Information
IPC (POSIX/SysV IPC) namespace provides separation of named shared memory segments, semaphores and message queues. The IPC namespace on the host should therefore not be shared with containers and should remain isolated.
Rationale:
The IPC namespace provides separation of IPC between the host and containers. If the host's IPC namespace is shared with the container, it would allow processes within the container to see all of IPC communications on the host system. This would remove the benefit of IPC level isolation between host and containers. An attacker with access to a container could get access to the host at this level with major consequences. The IPC namespace should therefore not be shared between the host and its containers.
Impact:
Shared memory segments are used in order to accelerate interprocess communications, commonly in high-performance applications. If this type of application is containerized into multiple containers, you might need to share the IPC namespace of the containers in order to achieve high performance. Under these circumstances, you should still only share container specific IPC namespaces and not the host IPC namespace.

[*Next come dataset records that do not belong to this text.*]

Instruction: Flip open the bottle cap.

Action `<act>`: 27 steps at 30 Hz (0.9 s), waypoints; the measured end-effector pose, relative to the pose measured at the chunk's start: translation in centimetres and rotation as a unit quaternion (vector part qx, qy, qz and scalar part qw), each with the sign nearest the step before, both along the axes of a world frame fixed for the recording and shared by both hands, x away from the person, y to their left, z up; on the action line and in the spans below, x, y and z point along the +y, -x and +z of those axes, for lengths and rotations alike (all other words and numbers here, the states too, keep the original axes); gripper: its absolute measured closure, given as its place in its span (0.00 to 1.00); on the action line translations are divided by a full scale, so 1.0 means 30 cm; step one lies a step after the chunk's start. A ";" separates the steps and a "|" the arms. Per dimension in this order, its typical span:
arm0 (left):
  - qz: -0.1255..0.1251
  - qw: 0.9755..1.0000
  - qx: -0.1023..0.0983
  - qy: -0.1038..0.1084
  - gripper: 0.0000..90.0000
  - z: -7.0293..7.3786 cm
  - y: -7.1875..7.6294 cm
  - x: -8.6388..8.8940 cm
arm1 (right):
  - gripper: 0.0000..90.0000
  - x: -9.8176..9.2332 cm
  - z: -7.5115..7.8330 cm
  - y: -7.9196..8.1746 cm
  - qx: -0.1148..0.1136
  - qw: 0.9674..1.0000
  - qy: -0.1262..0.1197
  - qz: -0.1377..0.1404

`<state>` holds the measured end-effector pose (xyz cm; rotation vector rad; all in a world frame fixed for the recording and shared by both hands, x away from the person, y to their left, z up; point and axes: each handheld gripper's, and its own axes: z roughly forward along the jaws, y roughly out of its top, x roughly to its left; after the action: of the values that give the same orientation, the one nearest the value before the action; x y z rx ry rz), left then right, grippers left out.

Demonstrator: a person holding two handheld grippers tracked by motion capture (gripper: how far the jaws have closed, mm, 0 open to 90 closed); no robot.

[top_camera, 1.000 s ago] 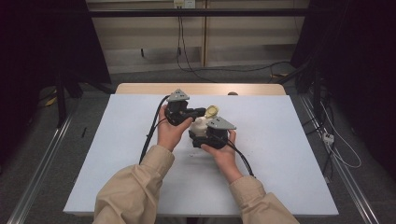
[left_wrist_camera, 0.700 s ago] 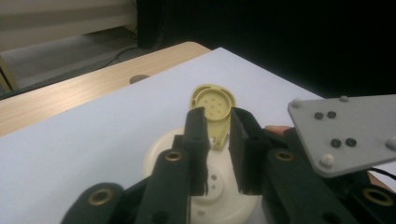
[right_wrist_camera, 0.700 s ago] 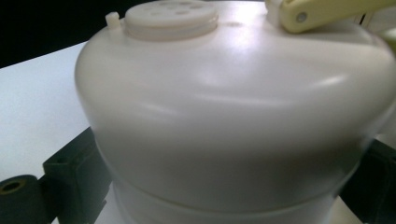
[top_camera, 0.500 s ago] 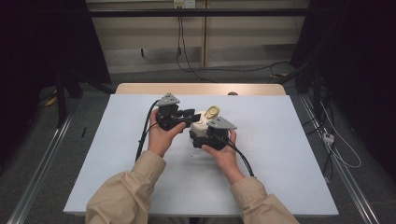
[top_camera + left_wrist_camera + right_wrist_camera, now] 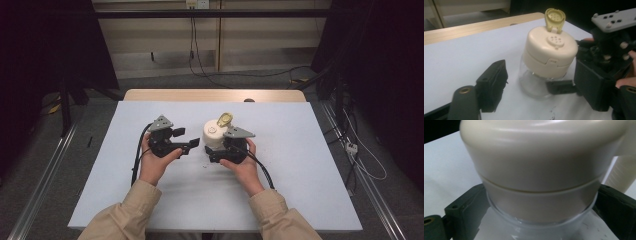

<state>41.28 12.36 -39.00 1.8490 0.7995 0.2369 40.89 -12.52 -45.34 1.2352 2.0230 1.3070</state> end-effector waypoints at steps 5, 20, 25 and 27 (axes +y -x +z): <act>0.006 1.000 0.002 -0.004 0.21 -0.034 0.028 0.047 | 0.06 -0.026 0.009 0.033 -0.006 1.000 -0.004 0.008; 0.024 1.000 0.005 -0.019 0.14 -0.112 0.085 0.188 | 0.07 -0.094 0.046 0.147 -0.020 0.999 -0.004 0.036; 0.033 0.999 0.013 -0.018 0.12 -0.127 0.094 0.233 | 0.07 -0.128 0.050 0.184 -0.024 0.999 -0.005 0.034; 0.033 0.999 0.011 -0.019 0.12 -0.127 0.102 0.245 | 0.07 -0.144 0.051 0.199 -0.025 0.999 -0.005 0.035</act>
<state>38.22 19.72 -42.82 1.8661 0.8765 0.2763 34.91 -16.84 -43.82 1.1351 2.0437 1.3666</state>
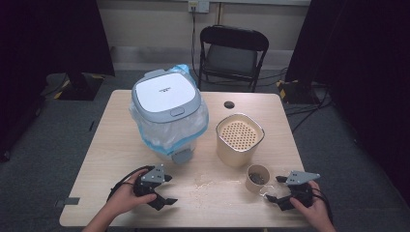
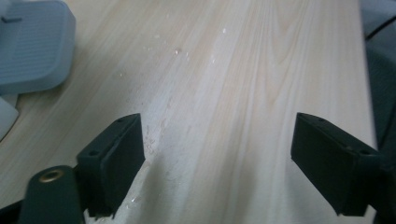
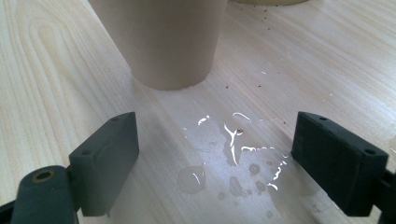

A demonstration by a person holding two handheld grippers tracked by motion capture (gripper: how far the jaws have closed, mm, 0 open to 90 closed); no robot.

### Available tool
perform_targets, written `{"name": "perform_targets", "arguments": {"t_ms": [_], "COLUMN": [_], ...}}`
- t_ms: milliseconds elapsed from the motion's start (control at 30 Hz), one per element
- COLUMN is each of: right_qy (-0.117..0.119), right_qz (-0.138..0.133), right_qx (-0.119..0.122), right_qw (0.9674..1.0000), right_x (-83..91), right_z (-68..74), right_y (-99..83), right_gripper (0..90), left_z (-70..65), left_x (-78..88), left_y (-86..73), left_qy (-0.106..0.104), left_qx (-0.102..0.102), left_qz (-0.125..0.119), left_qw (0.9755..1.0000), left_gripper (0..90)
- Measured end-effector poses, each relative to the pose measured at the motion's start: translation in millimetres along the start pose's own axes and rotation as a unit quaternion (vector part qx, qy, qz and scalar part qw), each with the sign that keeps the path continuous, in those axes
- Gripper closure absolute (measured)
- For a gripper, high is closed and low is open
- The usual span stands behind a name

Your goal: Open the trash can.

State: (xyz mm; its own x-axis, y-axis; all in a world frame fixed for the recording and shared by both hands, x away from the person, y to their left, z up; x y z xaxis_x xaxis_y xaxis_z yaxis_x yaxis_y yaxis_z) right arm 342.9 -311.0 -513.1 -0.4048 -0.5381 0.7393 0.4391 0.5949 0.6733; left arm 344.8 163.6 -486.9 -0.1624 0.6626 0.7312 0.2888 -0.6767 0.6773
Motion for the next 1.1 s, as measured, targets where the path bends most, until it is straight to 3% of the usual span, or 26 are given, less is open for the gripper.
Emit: {"name": "perform_targets", "arguments": {"t_ms": [133, 233, 367, 767, 1100], "right_qy": [0.004, 0.004, 0.004, 0.004, 0.004], "right_qz": [0.000, 0.001, 0.001, 0.001, 0.001], "right_qx": [0.003, 0.003, 0.003, 0.003, 0.003], "right_qw": [1.0000, 1.0000, 1.0000, 1.0000, 1.0000], "right_x": [0.0, 0.1, 0.1, 0.1, 0.2], "right_z": [0.4, 0.6, 0.6, 0.6, 0.6], "right_y": [-0.1, -0.1, -0.1, -0.1, -0.1], "right_gripper": [14.2, 14.2, 14.2, 14.2, 14.2], "left_z": [1.2, 1.1, 0.7, -1.8, -1.1], "left_x": [12.4, 21.7, 33.1, 74.3, 91.1], "left_y": [5.0, 8.4, 16.8, 55.7, 79.3], "left_qy": [0.001, -0.003, -0.002, 0.011, 0.016], "left_qx": [0.023, 0.023, 0.043, 0.047, 0.039], "left_qz": [-0.012, -0.019, -0.031, -0.050, -0.038], "left_qw": [0.9997, 0.9995, 0.9986, 0.9976, 0.9984], "left_gripper": [16.7, 16.4, 15.9, 18.5, 17.5]}}
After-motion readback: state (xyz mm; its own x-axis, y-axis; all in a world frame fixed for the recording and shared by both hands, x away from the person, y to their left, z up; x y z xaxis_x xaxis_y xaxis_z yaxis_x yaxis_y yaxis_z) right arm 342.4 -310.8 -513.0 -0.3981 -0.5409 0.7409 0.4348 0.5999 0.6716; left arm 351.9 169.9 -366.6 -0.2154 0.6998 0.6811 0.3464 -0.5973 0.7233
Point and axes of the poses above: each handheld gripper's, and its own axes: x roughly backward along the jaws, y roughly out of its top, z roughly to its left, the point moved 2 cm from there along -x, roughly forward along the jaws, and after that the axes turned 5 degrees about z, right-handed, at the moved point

A container's IPC namespace can be shared with another container as shown below:
docker run --interactive --tty --ipc=container:e3a7a1a97c58 centos /bin/bash
Solution
You should not start a container with the --ipc=host argument. For example, do not start a container as below:
docker run --interactive --tty --ipc=host centos /bin/bash
Default Value:
By default, all containers have their IPC namespace enabled and host IPC namespace is not shared with any container.